Oops! The bite is good and it seems that 2 wolves survive, so I will CO the black cat pillar!

If you save the data, you won't be able to understand how to handle commas, and JSON is more stable than CSV! ?? (I don't know ...) You don't need spreadsheets or Excel at all, right? What will I be able to say someday ...?

So, I've made a continuation of the last time, so I'll publish it.

Crawling x scraping with Python and Selenium!

--Part3: This page! I thought that it would be better to use JSON even if there were ":" or "," in the data, so I saved it as a List of JSON List! I think it feels good because I have fixed it a little.

Overview

I will explain the functions in order from the top!

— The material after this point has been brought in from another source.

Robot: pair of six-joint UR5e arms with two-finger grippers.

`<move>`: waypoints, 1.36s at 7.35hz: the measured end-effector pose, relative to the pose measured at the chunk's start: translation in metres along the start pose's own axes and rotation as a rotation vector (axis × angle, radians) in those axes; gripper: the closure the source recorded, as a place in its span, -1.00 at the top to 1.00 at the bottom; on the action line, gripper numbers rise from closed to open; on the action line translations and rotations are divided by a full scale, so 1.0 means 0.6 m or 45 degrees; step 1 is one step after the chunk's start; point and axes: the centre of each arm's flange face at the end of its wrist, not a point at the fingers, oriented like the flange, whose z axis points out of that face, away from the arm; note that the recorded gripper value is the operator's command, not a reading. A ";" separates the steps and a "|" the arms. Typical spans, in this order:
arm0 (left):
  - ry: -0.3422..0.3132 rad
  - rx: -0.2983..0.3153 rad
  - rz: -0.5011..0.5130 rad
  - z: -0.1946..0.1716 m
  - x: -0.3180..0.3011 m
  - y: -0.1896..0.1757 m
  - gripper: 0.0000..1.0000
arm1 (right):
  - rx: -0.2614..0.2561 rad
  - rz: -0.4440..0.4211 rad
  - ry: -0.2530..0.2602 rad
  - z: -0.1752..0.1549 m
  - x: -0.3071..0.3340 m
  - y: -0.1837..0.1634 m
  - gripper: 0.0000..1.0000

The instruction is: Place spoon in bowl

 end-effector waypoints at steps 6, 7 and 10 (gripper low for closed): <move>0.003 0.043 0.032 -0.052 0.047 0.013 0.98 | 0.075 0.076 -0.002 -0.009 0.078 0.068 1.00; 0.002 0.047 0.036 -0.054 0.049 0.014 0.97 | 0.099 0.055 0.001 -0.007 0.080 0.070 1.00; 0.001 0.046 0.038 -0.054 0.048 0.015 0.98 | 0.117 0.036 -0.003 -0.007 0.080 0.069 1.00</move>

--mkFN: A function that creates a file name! --gettxt2: Save the source to text while navigating the web page! This is done so that once you do it, all the pages you want will be displayed in order! This time, there is an element called "Next", and I tried to repeat "Click this → Get the element of the displayed page"! --trimming: I cut out all the files and saved them in another txt file! --removeTagForJSON: Format it into a JSON file! First of all, I removed the tag and put parentheses so that the last List does not have a comma, and it was troublesome to make fine adjustments ~ crying --ʻAddBlackets`: At the beginning and the end, I added a [] bracket! I've done a lot of redoing with the above fine adjustments quite a few times! Lol

Deliverables

sample.py


import re
from selenium import webdriver
from time import sleep

#I thought it would be better to open it with excel, so Shift_I went to JIS once, but were there any characters that couldn't be displayed? I don't know, but I gave up because I got an error.
mojicode = "utf8"

def mkFN(cnt,typeindex):
    types = [
        ["sample_", ".txt"],
        ["trimmed_", ".txt"],
        ["fin_", ".csv"],
        ["JSON_fin_",".json"],
    ]
    cntstr = str(cnt)
    if len(cntstr) == 1:
        cntstr = "0" + cntstr
    ans = "data/"
    ans += types[typeindex][0] + cntstr + types[typeindex][1]
    return ans

def gettxt2(cnt):
    url = "https://www.sample.com"
    path = "/Users/sample/Downloads/chromedriver"
    fn0 = "data/sample"
    fn1 = ".txt"
    
    driver = webdriver.Chrome(path)
    driver.get(url)
    sleep(3)
    output = driver.page_source
    filename = mkFN(0,0)
    with open(filename,"w",encoding=mojicode) as f:
        f.write(output)
    print(filename + ": done.")

    #I don't know why, but it seems like I have to initialize it again?
    output = driver.page_source
    sleep(3)

    for i in range(1,cnt):
        element = driver.find_element_by_link_text("Next")
        element.click()
        sleep(3)
        output = driver.page_source

        filename = mkFN(i,0)
        with open(filename,"w",encoding=mojicode) as f:
            f.write(output)
        print(filename + ": done.")


def trimming(cnt):
    filename = mkFN(cnt,0)
    filename2 = mkFN(cnt,1)
    with open(filename) as f:
        contents = f.read()
    regexen = [
        r'<tbody><tr class="jsgrid-row">',
        r'</table></div><div class="sample"',
    ]
    #The plural of index is indices
    indices = [0,0]

    for i in range(0,2):
        matchObj = re.search(regexen[i],contents)
        indices[i] = matchObj.start()
    rslt = contents[indices[0]:indices[1]]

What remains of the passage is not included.